そして、これこそがあなたの唯一の現実なのだから、それを意識の中心に据えるべきです。これを行いながら、心が心配事や後悔へと彷徨わないように保ちましょう。誰の心も、嬉しい考えや悲しい考えへとさまよいます。やることリストや昨日の嫌な出来事について考え込んでしまうかもしれませんが、それを「普通の思考」だと認識し、そっと注意を呼吸に戻すだけで十分です。自分を責めたり、思考を止めようと必死になりすぎたりしないでください。心がさまよったときに、静かに「考えている」と自分に言い聞かせるのが効果的かもしれません。そうすることで思考の連鎖を止め、呼吸の穏やかな上下動に意識を戻すことができます。
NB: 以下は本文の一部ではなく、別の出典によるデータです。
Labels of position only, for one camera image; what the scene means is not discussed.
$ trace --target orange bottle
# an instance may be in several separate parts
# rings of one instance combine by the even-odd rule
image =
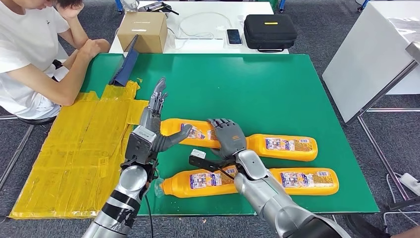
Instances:
[[[224,168],[235,177],[235,166]],[[338,191],[336,173],[326,168],[269,169],[290,195],[331,195]],[[179,198],[237,193],[233,180],[220,171],[183,171],[155,184],[157,196],[174,195]]]
[[[220,148],[220,143],[207,121],[166,119],[161,123],[160,132],[162,135],[171,135],[186,124],[192,125],[193,130],[180,144]],[[263,157],[311,161],[318,154],[316,141],[306,136],[254,134],[246,137],[246,140],[247,149],[254,150]]]

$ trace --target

人生を深刻に捉えすぎず、変化を楽しむことで喜びに満ちた心を保つ
人生を通じて、私たちは他者への義務感だけでなく、自尊心や「すべきこと・すべきでないこと」への義務感とも格闘しています。朝目覚めたとき、希望を感じますか、それとも恐れを感じますか?可能性にワクワクしていますか、それとも期待に応えることに疲れていますか?張り切って出かけて物事を成し遂げたい気持ちかもしれませんし、前夜飲み過ぎた自分にすでに失望しているかもしれません。
私たちのほとんどは、人生を大げさに捉え、あれやこれやをしなければ世界が終わると感じがちです。こうした余計なプレッシャーがなければ、どれほどストレスの少ない人生になるか想像してみてください。幸いなことに、瞑想はそこへ到達する助けとなります。瞑想に慣れて心地よく感じるようになったら、日常生活の一部として取り入れましょう。そうすることで、毎日を前向きに捉え、あらゆる瞬間を「今を生きる」機会として見られるようになります。また、主体的に喜びを選ぶことも可能になります。
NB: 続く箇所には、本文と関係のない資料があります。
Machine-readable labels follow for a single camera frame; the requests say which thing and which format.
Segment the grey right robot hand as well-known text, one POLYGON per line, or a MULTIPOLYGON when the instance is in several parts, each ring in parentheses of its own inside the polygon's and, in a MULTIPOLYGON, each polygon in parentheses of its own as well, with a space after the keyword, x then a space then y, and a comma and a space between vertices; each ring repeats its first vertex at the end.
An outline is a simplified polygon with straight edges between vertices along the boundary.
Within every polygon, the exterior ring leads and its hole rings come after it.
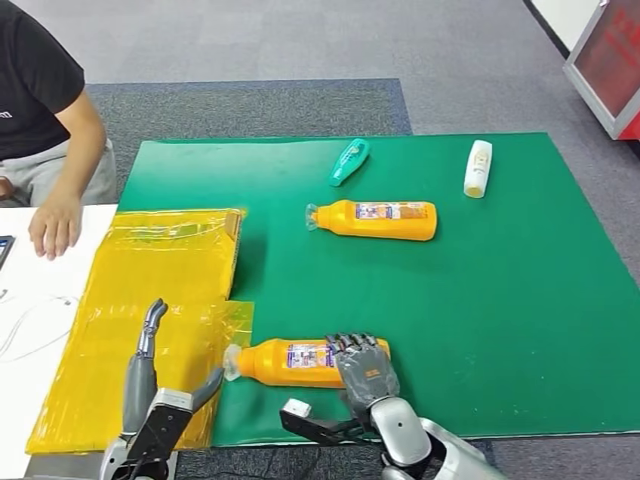
POLYGON ((379 401, 398 396, 399 381, 387 352, 368 333, 334 333, 325 337, 352 413, 362 424, 379 401))

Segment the person's left hand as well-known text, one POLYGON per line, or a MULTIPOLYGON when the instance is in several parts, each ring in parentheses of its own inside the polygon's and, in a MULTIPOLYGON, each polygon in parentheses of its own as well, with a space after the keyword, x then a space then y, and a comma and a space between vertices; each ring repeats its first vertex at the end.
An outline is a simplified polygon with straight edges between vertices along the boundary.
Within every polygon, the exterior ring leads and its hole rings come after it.
POLYGON ((78 197, 52 193, 36 209, 28 231, 37 256, 54 260, 77 243, 82 216, 78 197))

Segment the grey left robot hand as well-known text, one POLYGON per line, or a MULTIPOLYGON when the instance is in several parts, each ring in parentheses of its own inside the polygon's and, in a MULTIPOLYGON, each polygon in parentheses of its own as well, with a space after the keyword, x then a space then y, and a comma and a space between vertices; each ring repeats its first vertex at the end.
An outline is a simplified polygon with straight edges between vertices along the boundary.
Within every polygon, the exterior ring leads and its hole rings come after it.
MULTIPOLYGON (((146 313, 135 352, 130 358, 125 379, 122 428, 120 437, 128 440, 144 424, 147 412, 158 390, 155 368, 155 338, 168 305, 162 298, 153 302, 146 313)), ((192 416, 214 397, 222 384, 223 368, 217 367, 200 388, 192 393, 190 413, 183 422, 180 438, 192 416)))
人生は小さな瞬間の積み重ねに過ぎません。そして、それらの瞬間にどう向き合うかを選ぶことができます。重い荷物を背負ってか、心に喜びを抱いてか。喜びを生み出す最良の方法の一つは、ルーティンを変え、常に新しいものを探すことです。次にシャワーを浴びるとき、お気に入りのブロードウェイの曲を大声で歌ってみませんか?夕食を作るとき、朝食を作ってパンケーキを山盛りにしてみるのはどうでしょう?
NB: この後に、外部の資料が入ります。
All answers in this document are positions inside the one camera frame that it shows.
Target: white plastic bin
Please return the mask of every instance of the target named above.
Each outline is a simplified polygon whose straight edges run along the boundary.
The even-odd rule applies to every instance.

または、通勤に新しい道を通り、地下鉄の代わりに自転車に乗るのはどうでしょうか?すべては、新鮮な目で物事を見て、時間を新しい経験の発見に使うことです。同じ重荷を抱えてすべての瞬間を迎えるのではなく、あらゆる場所で喜びの機会を見つけましょう。
空を受け入れることで判断から自由になる
仏教に馴染みのある方なら、究極の精神的目標が「涅槃」と呼ばれ、しばしば「空」とも訳されることをご存知でしょう。西洋の耳には「空」という言葉は非常にネガティブに響きます。たとえば、楽観主義者はコップが半分満たされていると考え、悲観主義者は半分空だと考えると言います。しかし心理学的観点から見ると、空は大きな解放となり得ます。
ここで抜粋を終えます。